**What the exercise asks**
Every entry that follows is to be set down exactly, with its pictures omitted.

**Recorded information**
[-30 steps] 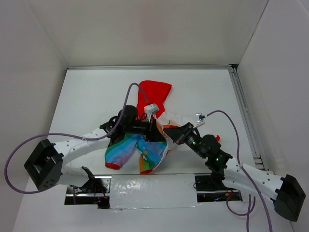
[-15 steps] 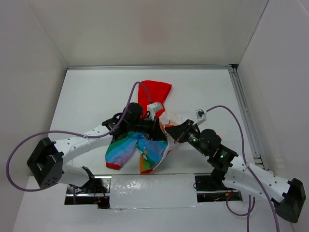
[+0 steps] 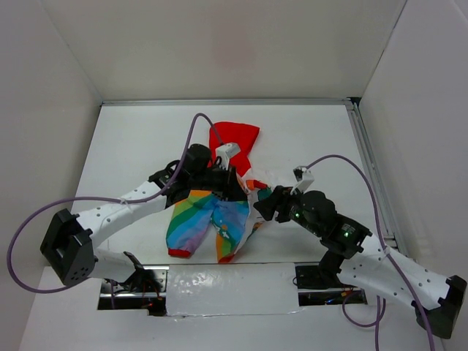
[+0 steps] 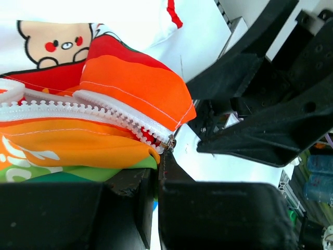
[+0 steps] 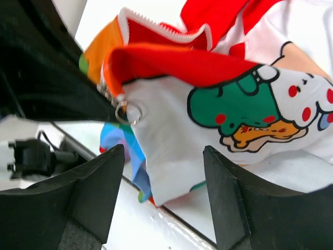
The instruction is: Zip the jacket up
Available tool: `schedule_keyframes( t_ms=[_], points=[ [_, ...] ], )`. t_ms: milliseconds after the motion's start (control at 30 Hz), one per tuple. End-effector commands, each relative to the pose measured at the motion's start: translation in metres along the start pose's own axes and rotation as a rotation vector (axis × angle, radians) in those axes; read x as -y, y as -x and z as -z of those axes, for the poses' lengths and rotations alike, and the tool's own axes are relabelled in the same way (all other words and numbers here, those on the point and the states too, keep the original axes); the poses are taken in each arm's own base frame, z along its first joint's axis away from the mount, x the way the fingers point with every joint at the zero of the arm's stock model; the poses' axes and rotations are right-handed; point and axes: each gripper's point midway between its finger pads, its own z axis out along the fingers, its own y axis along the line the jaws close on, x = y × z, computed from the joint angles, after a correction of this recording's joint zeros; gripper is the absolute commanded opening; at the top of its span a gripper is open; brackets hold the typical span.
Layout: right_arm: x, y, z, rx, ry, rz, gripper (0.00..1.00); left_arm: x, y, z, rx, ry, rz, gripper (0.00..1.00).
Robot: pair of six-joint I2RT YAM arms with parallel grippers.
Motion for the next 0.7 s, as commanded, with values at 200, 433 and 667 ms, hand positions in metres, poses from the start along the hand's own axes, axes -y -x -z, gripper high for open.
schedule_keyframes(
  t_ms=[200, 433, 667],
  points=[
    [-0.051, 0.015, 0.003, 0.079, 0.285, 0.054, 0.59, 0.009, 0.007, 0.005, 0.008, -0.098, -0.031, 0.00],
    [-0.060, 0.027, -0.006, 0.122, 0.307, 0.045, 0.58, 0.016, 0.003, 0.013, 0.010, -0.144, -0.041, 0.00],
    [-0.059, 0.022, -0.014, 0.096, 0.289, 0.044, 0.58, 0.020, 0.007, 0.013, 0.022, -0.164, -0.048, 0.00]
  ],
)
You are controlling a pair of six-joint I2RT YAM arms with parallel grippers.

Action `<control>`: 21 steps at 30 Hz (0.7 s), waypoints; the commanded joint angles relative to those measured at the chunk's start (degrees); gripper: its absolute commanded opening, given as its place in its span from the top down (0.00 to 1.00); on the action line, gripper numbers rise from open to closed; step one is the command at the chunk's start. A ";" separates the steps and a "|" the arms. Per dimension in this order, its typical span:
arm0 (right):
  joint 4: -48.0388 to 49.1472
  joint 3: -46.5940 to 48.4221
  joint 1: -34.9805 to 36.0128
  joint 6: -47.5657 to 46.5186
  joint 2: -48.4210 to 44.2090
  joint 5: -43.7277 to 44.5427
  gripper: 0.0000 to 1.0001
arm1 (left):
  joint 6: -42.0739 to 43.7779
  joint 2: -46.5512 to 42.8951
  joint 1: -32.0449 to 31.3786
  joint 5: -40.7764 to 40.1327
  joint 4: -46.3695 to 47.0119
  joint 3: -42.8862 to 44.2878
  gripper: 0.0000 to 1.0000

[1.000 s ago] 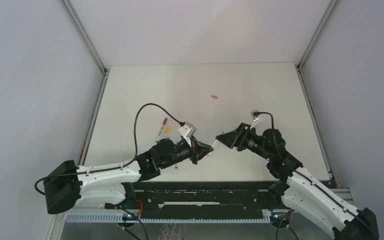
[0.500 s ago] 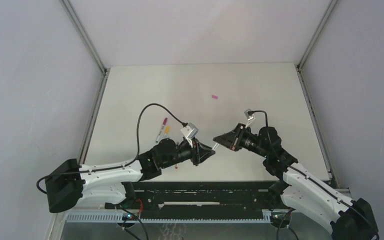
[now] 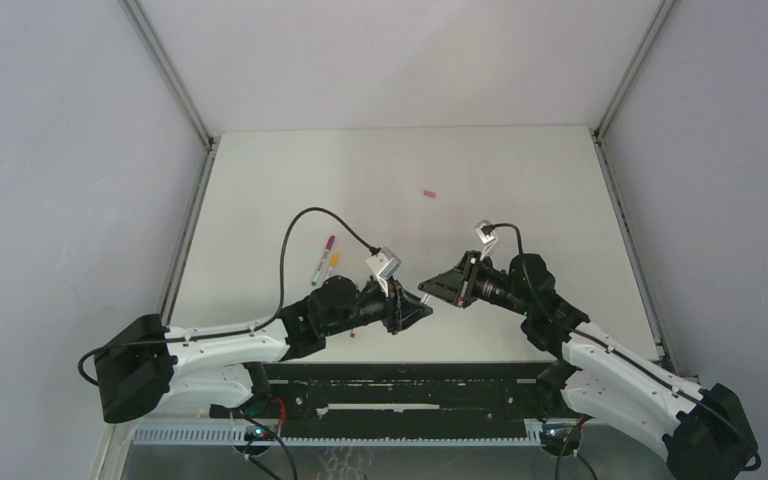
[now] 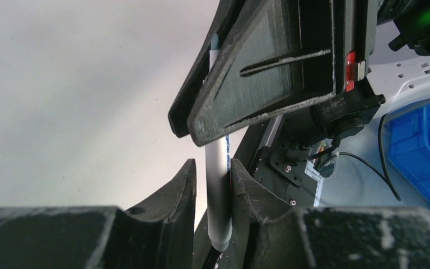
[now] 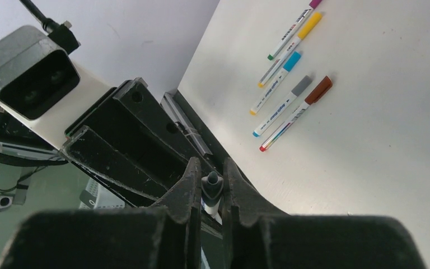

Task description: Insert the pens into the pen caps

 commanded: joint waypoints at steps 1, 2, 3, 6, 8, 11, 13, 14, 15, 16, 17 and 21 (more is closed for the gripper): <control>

**Result**
[-30 steps] 
[-15 steps] 
[+0 steps] 
[+0 steps] 
[+0 steps] 
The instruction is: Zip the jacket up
Available tool: `schedule_keyframes( t_ms=[_], points=[ [_, ...] ], )`. t_ms: milliseconds after the motion's start (control at 30 Hz), one per tuple. End-effector commands, each relative to the pose measured at the motion's start: translation in metres along the start pose's own axes and rotation as a rotation vector (axis × angle, radians) in those axes; read x as -y, y as -x and z as -z of those axes, for the poses' lengths and rotations alike, and the tool's own axes are relabelled in the same way (all other words and numbers here, those on the point and the states too, keep the original axes); the poses are taken in each arm's own base frame, z along its first joint's axis away from the mount, x the way the fingers point with every joint at the zero of the arm's stock model; the poses' axes and rotations are right-handed; point and axes: each gripper's point midway between its finger pads, its own z axis out along the fingers, its own y axis along the line the jaws close on, x = y × z, computed from the joint angles, after a correction of this recording's joint zeros; gripper is the absolute commanded opening; at the top of its span a gripper is open; brackets hold the typical span.
Layout: right_arm: x, y, z, rx, ry, rz, gripper (0.00..1.00); left_arm: x, y, z, rx, ry, rz, gripper (0.00..1.00).
Robot: pair of six-joint I2RT YAM arms with parallel grippers.
Motion for the next 0.7 s, as commanded, with values at 200, 433 and 667 ms, hand positions in metres, poses from the start along the hand's own axes, axes -y -x -z, gripper high for open.
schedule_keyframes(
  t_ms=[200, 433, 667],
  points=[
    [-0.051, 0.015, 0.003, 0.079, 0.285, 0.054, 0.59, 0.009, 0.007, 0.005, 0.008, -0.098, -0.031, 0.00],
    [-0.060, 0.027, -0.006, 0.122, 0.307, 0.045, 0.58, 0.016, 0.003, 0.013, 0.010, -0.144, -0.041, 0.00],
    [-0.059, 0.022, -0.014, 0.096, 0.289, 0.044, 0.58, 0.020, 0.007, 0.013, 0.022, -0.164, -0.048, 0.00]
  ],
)
You are controlling a pair of six-joint I2RT YAM arms with parallel grippers.

Action `<control>`: 21 steps at 30 Hz (0.7 s), waypoints; the commanded joint angles relative to those measured at the chunk's start (degrees); gripper: its absolute commanded opening, given as its place in its span from the top down (0.00 to 1.00); on the action line, gripper numbers rise from open to closed; step one is the command at the chunk's start. A ";" separates the steps and a "|" the arms. Per dimension in this order, its typical span:
arm0 (right):
  joint 4: -48.0388 to 49.1472
  joint 3: -46.5940 to 48.4221
  joint 1: -34.9805 to 36.0128
  joint 6: -47.5657 to 46.5186
  joint 2: -48.4210 to 44.2090
  joint 5: -43.7277 to 44.5427
  gripper: 0.0000 to 1.0001
arm1 (left):
  joint 6: -42.0739 to 43.7779
  joint 2: -46.5512 to 42.8951
  joint 1: -32.0449 to 31.3786
  joint 5: -40.7764 to 40.1327
  joint 4: -46.3695 to 47.0119
  joint 3: -42.8862 to 44.2878
  gripper: 0.0000 to 1.0000

[1.000 s ago] 
[0.500 s ago] 
[now] 
[now] 
[now] 

Task description: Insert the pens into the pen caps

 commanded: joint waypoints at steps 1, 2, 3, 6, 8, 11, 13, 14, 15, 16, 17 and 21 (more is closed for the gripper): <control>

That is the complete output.